Second through eighth graders are also no longer required to take the NWEA Measures of Academic Progress (MAP) test in the fall, but they do have to take it in the spring. The EXPLORE test for ACT preparation is no longer administered to eighth graders. Also, the fall session of Explore, Plan, ACT (EPAS) was eliminated for ninth through 11th graders.

But there are still 22 standardized tests being used in the CPS system, with some being administered as early as the second month of school.

Wendy Katten, executive director of the Raise Your Hand coalition of CPS parents, who briefly joined the student protesters on Friday, said high-stakes tests are being conducted in a vacuum, and thus are not a comprehensive measure for a school’s environment or student aptitude.

“Standardized tests are being used to rate our schools, to close our schools, but there are many variables that tests don’t take into account,” Katten said. “A standardized test score doesn’t factor in poverty, mobility or any other issues that may affect students’ ability to learn.”

CPS’ assessment system contains three major types of assessments across all grades, including kindergarten through grade two.

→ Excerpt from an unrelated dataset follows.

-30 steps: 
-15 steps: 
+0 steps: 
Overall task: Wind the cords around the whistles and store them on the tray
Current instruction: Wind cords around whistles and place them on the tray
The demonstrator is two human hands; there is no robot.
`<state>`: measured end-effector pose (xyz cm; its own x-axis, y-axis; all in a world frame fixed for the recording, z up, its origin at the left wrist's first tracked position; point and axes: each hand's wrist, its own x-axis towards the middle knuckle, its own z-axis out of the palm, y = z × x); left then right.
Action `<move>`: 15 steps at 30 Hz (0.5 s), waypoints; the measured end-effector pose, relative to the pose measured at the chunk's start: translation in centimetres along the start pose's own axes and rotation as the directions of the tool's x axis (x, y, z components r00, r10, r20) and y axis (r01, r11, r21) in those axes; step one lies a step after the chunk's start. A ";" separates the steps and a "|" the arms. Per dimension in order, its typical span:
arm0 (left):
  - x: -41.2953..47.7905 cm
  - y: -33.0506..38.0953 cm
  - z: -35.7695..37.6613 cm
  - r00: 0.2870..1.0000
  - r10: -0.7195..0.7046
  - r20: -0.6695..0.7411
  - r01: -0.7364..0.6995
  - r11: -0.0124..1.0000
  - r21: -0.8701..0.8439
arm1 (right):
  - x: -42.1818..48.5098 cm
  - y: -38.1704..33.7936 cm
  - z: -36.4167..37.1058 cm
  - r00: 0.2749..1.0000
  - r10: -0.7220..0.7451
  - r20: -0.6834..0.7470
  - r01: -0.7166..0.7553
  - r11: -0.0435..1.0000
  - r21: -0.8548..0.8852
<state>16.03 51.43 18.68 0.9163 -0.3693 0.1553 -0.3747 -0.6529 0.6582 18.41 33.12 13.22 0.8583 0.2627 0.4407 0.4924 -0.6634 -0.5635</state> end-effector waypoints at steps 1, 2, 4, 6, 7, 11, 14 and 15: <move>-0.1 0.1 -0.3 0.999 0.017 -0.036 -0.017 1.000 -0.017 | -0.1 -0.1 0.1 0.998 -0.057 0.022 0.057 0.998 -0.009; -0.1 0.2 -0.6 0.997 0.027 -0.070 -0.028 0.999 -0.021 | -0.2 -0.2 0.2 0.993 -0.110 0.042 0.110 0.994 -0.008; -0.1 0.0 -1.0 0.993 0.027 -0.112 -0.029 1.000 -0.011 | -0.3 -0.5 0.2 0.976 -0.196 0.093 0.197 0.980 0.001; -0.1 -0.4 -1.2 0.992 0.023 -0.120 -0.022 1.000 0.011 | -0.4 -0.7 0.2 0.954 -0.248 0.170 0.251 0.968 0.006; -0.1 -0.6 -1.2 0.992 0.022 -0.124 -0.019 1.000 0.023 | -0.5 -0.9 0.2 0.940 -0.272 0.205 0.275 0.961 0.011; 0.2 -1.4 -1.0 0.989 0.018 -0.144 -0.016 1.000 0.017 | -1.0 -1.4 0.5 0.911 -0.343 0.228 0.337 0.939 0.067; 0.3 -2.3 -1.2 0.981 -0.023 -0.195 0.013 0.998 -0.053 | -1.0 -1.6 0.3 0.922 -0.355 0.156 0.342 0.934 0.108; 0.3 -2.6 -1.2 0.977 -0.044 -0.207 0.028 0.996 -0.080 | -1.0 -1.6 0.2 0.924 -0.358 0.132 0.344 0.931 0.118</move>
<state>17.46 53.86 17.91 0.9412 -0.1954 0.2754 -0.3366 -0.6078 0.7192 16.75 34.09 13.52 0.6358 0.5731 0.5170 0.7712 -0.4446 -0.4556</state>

Baseline tests attempt to understand where students start the year, formative tests aim to monitor progress over the course of the year, and growth tests are meant to measure progress at the end of the year.

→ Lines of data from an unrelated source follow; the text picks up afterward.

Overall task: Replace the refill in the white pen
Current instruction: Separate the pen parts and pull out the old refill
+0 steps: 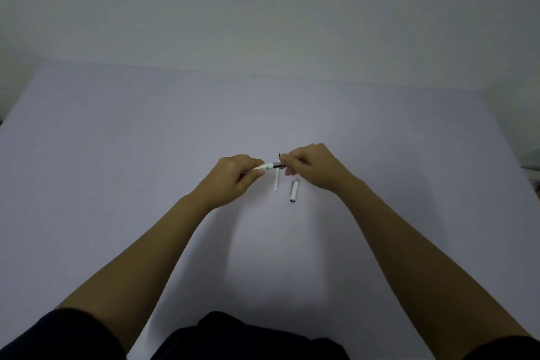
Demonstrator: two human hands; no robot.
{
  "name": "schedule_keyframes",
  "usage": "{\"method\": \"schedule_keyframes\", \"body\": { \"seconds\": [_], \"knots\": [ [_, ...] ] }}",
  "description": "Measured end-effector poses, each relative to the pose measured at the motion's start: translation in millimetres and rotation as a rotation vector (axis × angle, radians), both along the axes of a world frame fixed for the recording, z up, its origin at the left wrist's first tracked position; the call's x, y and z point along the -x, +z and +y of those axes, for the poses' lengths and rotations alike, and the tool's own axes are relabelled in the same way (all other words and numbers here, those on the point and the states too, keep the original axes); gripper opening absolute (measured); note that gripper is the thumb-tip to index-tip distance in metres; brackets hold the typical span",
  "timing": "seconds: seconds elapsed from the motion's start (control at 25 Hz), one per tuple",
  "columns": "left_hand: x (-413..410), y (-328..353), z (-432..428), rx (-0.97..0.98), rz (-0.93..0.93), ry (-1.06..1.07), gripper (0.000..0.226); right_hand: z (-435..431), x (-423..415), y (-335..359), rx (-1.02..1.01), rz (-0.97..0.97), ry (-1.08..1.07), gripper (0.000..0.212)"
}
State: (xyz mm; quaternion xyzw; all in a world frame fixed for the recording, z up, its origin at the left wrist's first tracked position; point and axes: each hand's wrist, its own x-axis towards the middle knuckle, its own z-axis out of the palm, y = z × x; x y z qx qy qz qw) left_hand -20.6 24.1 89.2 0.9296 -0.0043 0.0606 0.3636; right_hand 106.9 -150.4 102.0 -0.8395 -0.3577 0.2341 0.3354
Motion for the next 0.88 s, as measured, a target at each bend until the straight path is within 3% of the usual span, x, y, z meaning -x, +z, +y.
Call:
{"method": "schedule_keyframes", "body": {
  "seconds": [0.12, 0.2, 0.28, 0.36, 0.56, 0.72, 0.88],
  "knots": [
    [1, 0, -2, 0.008, -0.003, 0.006, 0.016, -2, 2, 2, -0.132, 0.071, 0.014, 0.008],
    [1, 1, -2, 0.03, -0.012, 0.025, 0.016, -4, 5, 3, -0.232, 0.103, -0.017, 0.015],
    [0, 1, -3, 0.034, -0.014, 0.025, 0.016, -2, 6, 2, -0.18, 0.137, -0.08, 0.008],
    [0, 1, -4, 0.017, -0.016, 0.005, 0.016, -2, 5, 3, -0.092, 0.13, -0.083, 0.014],
    [-1, -2, -5, 0.026, -0.033, 0.021, 0.017, -3, 8, 4, -0.246, 0.208, -0.096, 0.018],
    [-1, -8, -7, 0.073, -0.016, 0.047, 0.017, 1, 8, 8, -0.146, 0.142, -0.12, 0.004],
    [2, -17, -14, 0.265, 0.02, 0.169, 0.018, 2, 9, 14, -0.328, 0.24, -0.128, 0.027]
  ]
}}
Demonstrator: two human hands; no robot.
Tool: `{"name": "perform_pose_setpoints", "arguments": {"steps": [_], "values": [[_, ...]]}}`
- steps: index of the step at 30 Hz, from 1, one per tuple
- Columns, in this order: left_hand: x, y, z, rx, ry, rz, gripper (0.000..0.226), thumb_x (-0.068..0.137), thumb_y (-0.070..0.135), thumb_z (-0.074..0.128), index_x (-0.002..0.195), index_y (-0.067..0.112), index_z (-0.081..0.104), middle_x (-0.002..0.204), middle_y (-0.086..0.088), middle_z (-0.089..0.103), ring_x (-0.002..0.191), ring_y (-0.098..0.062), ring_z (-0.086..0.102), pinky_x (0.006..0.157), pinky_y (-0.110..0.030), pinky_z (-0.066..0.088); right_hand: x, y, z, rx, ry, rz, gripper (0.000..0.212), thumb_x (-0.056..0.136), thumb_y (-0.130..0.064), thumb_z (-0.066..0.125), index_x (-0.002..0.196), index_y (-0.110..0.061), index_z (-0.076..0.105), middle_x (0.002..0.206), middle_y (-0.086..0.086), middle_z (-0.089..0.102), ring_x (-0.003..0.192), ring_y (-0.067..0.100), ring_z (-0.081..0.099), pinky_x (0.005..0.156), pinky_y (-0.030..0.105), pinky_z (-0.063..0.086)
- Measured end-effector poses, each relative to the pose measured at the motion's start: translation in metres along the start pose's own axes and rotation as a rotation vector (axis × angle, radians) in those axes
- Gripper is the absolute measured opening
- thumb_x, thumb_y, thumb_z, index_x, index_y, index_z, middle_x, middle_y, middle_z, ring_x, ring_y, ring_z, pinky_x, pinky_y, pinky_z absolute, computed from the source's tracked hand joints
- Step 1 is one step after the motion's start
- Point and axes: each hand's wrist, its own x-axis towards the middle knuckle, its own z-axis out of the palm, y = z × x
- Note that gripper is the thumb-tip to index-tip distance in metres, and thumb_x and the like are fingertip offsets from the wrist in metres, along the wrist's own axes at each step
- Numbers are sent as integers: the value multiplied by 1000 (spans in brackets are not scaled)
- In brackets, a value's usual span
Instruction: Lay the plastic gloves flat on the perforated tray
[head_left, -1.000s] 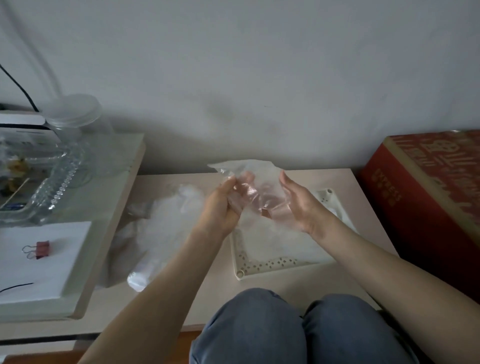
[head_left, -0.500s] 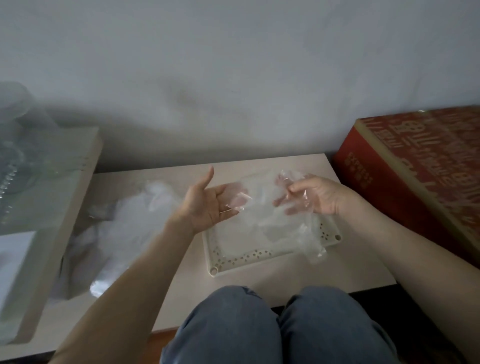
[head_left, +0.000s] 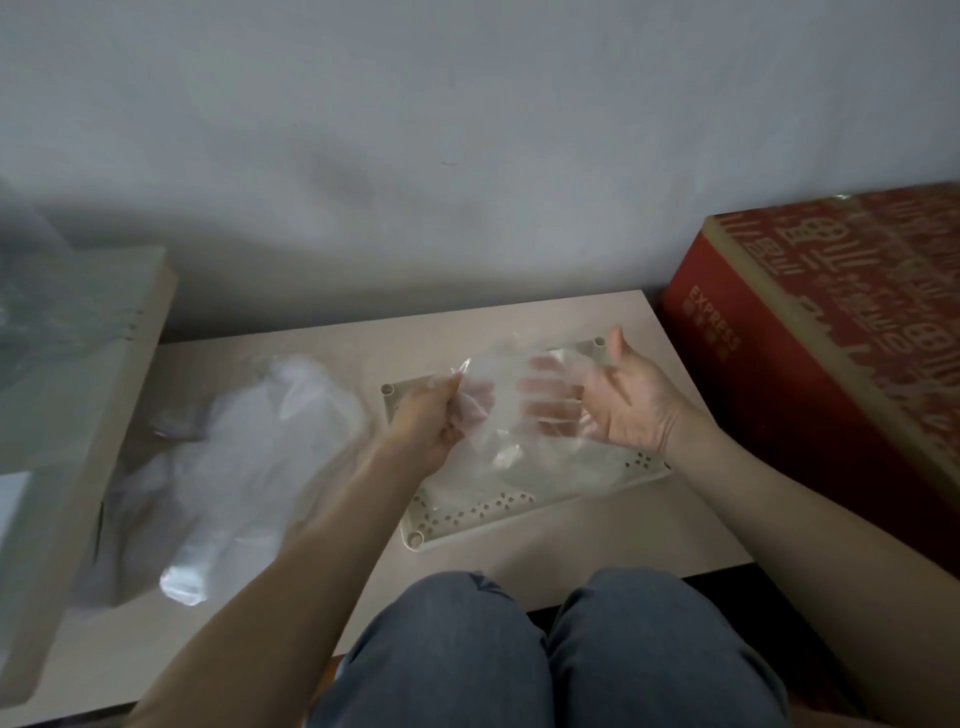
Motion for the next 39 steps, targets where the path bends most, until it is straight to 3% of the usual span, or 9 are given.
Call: {"name": "perform_pose_setpoints", "arguments": {"steps": [3,6,11,14,18,21,27,33,39], "values": [[-3,-2,5,-75,10,5,21,97,17,54,85,4,66,71,-5,71,64,-14,68,58,-25,56,3,6,3,28,-46,34,95,66,-59,75,138,-3,47,135,26,51,123,45,50,104,58,40],[-4,-2,11,-165,24,13,21,97,17,54,103,0,66,88,-9,72,77,-20,69,62,-29,59,4,12,9,-24,-32,76,62,71,-41,79,119,-4,66,125,20,62,113,38,61,100,53,43],[-12,4,14,-148,-41,37,26,97,2,42,117,14,54,97,-6,71,77,-21,66,48,-20,51,0,11,20,-96,269,36,19,79,-20,61,77,-11,77,83,8,74,60,17,66,62,30,58],[-17,5,6,-122,-195,-4,38,92,-9,37,117,16,51,103,-12,69,77,-23,68,64,-29,56,-4,4,9,-316,350,61,25,84,-20,64,109,-17,68,94,6,74,56,13,53,47,20,46],[-19,4,-8,5,-314,-92,25,90,11,45,109,11,61,97,-13,70,78,-25,66,75,-36,51,-9,-2,-7,-593,199,141,49,90,3,52,132,-24,52,94,9,70,40,4,31,37,14,28],[-14,5,-13,46,-332,-141,22,88,28,53,97,12,65,87,-9,70,70,-21,66,68,-31,52,-5,-7,-12,-727,121,174,54,91,10,44,131,-25,52,94,10,70,40,4,25,37,13,23],[-9,-1,-12,540,-135,53,10,95,13,56,88,9,62,70,-1,68,47,-7,58,48,-18,47,2,-11,-11,-933,147,208,55,90,10,43,126,-30,54,91,7,69,41,4,32,41,16,33],[-3,-9,-9,874,29,310,11,97,17,49,89,13,56,72,2,66,58,-12,58,58,-25,49,9,-6,-21,-1041,246,108,55,90,10,45,136,-20,50,66,-9,66,64,19,39,47,17,32],[-5,-12,-19,1187,83,572,12,101,19,40,94,11,45,70,-3,58,67,-27,57,63,-40,44,17,1,-19,-1124,269,15,53,91,-2,52,130,-38,52,68,-19,64,74,19,48,55,20,39]]}}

“Education cannot be reduced to a numerical measurement, teachers cannot be measured by numbers, schools cannot be measured with numbers and students cannot be measured with numbers,” said Cian Pallasch, 17, a senior at Lincoln Park High School and CSO member.

Here’s more from Pallasch and the CSO protest:

Once the student protesters made their way to city hall, they demanded a meeting with Emanuel to discuss the issue of further scaling down the number of CPS' required high-stakes tests.

The students also criticized district policies that, they say, are "killing" public education, including a mayoral-appointed Chicago Board of Education. When speaking with a press representative from the mayor’s office, the protesters also requested that CPS reallocate charter school funds to public schools and called for more tax increment financing (TIF) dollars be used for public education.

In May, the Chicago Board of Education voted to close a record-breaking 50 neighborhood schools. Citing a $1 billion deficit and an impending $400 million increase in pension payments, CPS officials slashed budgets and fired more than 3,000 school employees, including 1,700 teachers, as cost-cutting initiatives for the 2013-2014 academic year.

“This is our education that’s at risk, and we need to have more of a voice when they make decisions that affect our schools,” said Avelardo Rivera, 15, a sophomore at Whitney Young Magnet High School, who painted his face like a zombie for the march to city hall.

“It’s our education and we as students should have a seat at the table.”